Существует также возможность полностью отключить проверку с помощью dnssec-валидация вариант, который я бы не рекомендовал, если этот экземпляр BIND используется шире, чем этот конкретный форвард.

(Обратите внимание, я заменил доменное имя, использованное в вопросе, на пример.com поскольку кажется маловероятным, что вопрос имеет какое-либо отношение к доменному имени, на которое он ссылается, или к компании, которой он принадлежит.)

0 + 2
флаг cz
p.g.
Это звучит как отличное объяснение проблемы. К сожалению, очень старая версия bind 9.8.1 не поддерживает validate-except, и документ на bind9.readthedocs.io больше не распространяется на эту версию.
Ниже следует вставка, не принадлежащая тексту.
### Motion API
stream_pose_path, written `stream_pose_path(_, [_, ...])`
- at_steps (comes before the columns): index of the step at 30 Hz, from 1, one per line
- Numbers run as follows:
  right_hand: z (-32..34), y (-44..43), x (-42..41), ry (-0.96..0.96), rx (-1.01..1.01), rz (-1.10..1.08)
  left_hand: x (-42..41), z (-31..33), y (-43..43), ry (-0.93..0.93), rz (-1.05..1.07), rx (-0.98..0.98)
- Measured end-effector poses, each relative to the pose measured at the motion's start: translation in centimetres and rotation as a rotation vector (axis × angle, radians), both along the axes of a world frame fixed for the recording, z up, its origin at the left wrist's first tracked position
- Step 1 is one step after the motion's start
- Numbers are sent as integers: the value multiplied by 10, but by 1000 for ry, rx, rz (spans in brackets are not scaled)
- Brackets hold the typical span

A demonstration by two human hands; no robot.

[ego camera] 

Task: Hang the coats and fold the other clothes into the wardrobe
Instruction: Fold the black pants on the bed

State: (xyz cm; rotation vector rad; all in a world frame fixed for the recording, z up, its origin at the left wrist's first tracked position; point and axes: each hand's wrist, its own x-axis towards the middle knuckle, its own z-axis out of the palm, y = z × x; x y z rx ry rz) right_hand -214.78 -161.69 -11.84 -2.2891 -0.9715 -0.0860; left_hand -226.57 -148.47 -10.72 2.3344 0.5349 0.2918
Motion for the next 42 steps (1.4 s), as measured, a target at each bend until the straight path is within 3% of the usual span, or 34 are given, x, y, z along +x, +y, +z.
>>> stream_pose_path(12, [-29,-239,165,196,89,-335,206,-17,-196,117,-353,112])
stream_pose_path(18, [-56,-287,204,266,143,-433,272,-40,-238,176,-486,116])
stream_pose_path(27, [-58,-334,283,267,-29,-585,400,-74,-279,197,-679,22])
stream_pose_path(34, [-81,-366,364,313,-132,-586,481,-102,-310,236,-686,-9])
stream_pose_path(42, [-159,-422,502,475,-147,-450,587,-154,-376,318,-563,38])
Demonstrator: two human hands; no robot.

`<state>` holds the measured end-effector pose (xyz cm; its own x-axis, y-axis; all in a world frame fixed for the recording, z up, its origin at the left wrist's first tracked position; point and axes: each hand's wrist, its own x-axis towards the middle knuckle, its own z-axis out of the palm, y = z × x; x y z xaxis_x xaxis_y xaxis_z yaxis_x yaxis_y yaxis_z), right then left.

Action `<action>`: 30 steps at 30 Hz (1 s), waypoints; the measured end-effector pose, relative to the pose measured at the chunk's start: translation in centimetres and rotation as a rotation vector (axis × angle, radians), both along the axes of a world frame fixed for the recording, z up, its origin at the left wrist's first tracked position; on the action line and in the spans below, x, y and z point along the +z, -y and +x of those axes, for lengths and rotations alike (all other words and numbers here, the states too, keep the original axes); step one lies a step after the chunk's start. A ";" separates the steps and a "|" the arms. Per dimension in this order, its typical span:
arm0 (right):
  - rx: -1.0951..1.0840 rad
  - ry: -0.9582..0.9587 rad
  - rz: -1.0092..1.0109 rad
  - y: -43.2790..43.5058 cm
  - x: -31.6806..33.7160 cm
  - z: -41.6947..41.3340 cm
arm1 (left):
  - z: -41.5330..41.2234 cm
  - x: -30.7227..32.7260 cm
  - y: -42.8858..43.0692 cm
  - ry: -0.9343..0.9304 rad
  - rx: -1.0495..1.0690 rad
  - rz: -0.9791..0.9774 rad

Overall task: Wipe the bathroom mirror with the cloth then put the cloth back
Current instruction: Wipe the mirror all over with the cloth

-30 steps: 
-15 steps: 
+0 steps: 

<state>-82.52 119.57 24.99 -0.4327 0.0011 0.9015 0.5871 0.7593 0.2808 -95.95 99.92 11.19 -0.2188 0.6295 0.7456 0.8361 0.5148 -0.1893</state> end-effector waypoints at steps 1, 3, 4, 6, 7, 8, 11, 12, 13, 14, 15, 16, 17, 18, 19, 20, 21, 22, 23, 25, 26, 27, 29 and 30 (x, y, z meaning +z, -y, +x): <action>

На данный момент я не могу проверить решение. Обновление до последней версии Ubuntu LTS запланировано на конец этого года. Наверное, мне придется подождать до тех пор.
0
Ответить
флаг cz
p.g.
Последняя версия bind9 вместе с validate-except отлично решает проблему.
0
Ответить
флаг Moldova
Admin
Этот вопрос на других языках:

Ответить или комментировать

Большинство людей не понимают, что склонность к познанию нового открывает путь к обучению и улучшает межличностные связи. В исследованиях Элисон, например, хотя люди могли точно вспомнить, сколько вопросов было задано в их разговорах, они не чувствовали интуитивно связи между вопросами и симпатиями. В четырех исследованиях, в которых участники сами участвовали в разговорах или читали стенограммы чужих разговоров, люди, как правило, не осознавали, что задаваемый вопрос повлияет — или повлиял — на уровень дружбы между собеседниками.